What the exercise asks: Even where a line looks wrong, copy it exactly and include every entry.

Data extracts:
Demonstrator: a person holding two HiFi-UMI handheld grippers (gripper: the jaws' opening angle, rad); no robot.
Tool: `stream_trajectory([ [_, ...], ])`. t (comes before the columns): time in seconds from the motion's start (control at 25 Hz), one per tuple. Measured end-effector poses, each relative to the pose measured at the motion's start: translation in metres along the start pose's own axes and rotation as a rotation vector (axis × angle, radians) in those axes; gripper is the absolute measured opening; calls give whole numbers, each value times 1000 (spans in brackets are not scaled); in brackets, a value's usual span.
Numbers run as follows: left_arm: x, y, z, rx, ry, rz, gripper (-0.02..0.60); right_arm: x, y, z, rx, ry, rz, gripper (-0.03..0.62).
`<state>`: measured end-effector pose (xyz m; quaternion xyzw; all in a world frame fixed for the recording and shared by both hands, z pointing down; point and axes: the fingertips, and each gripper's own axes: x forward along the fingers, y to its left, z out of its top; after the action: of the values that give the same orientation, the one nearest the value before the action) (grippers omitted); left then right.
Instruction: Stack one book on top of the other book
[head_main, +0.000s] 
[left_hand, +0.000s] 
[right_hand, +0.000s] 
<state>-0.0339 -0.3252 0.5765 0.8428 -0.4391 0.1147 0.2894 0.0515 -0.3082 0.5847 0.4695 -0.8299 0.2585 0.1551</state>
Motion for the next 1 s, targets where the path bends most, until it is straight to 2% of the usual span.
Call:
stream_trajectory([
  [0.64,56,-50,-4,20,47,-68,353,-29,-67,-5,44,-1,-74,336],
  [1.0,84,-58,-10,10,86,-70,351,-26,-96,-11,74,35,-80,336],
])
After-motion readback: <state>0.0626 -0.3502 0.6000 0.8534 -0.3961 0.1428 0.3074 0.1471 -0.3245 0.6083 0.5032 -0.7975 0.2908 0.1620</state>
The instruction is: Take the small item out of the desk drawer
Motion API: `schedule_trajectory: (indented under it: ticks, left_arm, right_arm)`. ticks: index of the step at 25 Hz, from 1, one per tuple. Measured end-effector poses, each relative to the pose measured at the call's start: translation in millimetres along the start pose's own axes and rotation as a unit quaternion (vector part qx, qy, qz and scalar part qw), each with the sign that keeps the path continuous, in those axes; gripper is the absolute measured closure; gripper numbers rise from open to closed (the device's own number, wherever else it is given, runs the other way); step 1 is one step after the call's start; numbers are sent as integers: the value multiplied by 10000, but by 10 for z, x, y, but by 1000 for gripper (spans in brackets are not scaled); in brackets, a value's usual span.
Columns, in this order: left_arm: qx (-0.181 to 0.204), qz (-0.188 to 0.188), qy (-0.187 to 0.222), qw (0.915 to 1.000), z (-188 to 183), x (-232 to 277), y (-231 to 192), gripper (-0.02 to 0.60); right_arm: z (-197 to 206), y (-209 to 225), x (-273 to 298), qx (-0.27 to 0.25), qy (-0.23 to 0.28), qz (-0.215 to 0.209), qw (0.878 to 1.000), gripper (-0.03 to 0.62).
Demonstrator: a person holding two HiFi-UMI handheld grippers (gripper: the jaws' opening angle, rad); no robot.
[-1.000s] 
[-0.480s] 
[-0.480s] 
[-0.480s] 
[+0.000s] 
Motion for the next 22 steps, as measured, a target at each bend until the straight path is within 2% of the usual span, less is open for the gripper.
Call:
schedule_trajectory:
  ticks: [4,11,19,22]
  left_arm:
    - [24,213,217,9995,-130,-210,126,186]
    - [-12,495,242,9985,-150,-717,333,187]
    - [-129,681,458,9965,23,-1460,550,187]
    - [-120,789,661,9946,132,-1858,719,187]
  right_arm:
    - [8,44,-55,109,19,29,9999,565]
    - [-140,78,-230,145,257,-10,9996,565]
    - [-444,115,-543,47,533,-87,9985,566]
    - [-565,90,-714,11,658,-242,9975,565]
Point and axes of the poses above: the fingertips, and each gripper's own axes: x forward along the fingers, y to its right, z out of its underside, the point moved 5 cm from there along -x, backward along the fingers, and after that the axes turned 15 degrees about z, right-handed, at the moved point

Task answer:
Demonstrator: a person holding two HiFi-UMI handheld grippers (gripper: the jaws' opening angle, rad); no robot.
Tool: `stream_trajectory([ [_, ...], ])`. t (comes before the columns): time in seconds from the motion's start (control at 25 Hz), one per tuple. Measured end-effector poses, each relative to the pose measured at the motion's start: translation in metres along the start pose's own axes and rotation as a rotation vector (axis × angle, radians) in those axes; gripper is the absolute measured opening; calls give whole numbers, each value times 1000 (spans in brackets are not scaled); in brackets, a value's usual span.
Numbers run as follows: left_arm: x, y, z, rx, ry, rz, gripper (-0.02..0.60); right_arm: x, y, z, rx, ry, rz, gripper (-0.03..0.62).
`<state>`: measured end-effector pose (xyz m; quaternion xyzw; all in a world frame fixed for the recording and shared by both hands, z pointing down; point and axes: the fingertips, and each gripper's own axes: x forward along the fingers, y to its left, z out of its top; after the action: of the values that give the same orientation, the one nearest the value before the action) (grippers omitted); left then right.
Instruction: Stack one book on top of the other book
[head_main, +0.000s] 
[left_hand, +0.000s] 
[right_hand, +0.000s] 
<state>-0.0339 -0.3252 0.5765 0.8428 -0.4391 0.1147 0.2894 0.0515 -0.3082 0.5847 0.4695 -0.8299 0.2585 0.1551</state>
Motion for the next 1 s, targets where the path bends most, until it is straight to 2% of the usual span.
Call:
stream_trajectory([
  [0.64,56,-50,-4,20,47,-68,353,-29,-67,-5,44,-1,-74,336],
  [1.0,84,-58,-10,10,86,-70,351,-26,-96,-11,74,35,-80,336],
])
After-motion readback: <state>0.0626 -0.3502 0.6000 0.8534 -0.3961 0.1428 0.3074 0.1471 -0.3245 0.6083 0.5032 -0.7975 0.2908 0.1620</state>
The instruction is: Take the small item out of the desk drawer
Motion API: `schedule_trajectory: (indented under it: ticks, left_arm, right_arm)`. ticks: index of the step at 25 Hz, from 1, one per tuple. Measured end-effector poses, each relative to the pose measured at the call's start: translation in millimetres along the start pose's own axes and rotation as a unit quaternion (vector part qx, qy, qz and scalar part qw), each with the sign that keeps the path continuous, in those axes; gripper is the absolute measured closure; gripper numbers rise from open to closed (the device's own number, wherever else it is given, runs the other way); step 1 is one step after the call's start; numbers are sent as integers: the value multiplied by 10000, but by 10 for z, x, y, but by 1000 for gripper (spans in brackets are not scaled); in brackets, a value's usual span.
Columns, in this order: left_arm: qx (-0.181 to 0.204), qz (-0.188 to 0.188), qy (-0.187 to 0.222), qw (0.915 to 1.000), z (-188 to 183), x (-232 to 277), y (-231 to 192), gripper (-0.02 to 0.60); right_arm: z (-197 to 206), y (-209 to 225), x (-273 to 298), qx (-0.27 to 0.25), qy (-0.23 to 0.28), qz (-0.215 to 0.209), qw (0.878 to 1.000), gripper (-0.03 to 0.62).
Demonstrator: a person holding two HiFi-UMI handheld grippers (gripper: the jaws' opening angle, rad); no robot.
[-1.000s] 
[-0.480s] 
[-0.480s] 
[-0.480s] 
[+0.000s] 
Motion for the next 22 steps, as measured, a target at each bend until the straight path is within 2% of the usual span, less is open for the gripper.
Call:
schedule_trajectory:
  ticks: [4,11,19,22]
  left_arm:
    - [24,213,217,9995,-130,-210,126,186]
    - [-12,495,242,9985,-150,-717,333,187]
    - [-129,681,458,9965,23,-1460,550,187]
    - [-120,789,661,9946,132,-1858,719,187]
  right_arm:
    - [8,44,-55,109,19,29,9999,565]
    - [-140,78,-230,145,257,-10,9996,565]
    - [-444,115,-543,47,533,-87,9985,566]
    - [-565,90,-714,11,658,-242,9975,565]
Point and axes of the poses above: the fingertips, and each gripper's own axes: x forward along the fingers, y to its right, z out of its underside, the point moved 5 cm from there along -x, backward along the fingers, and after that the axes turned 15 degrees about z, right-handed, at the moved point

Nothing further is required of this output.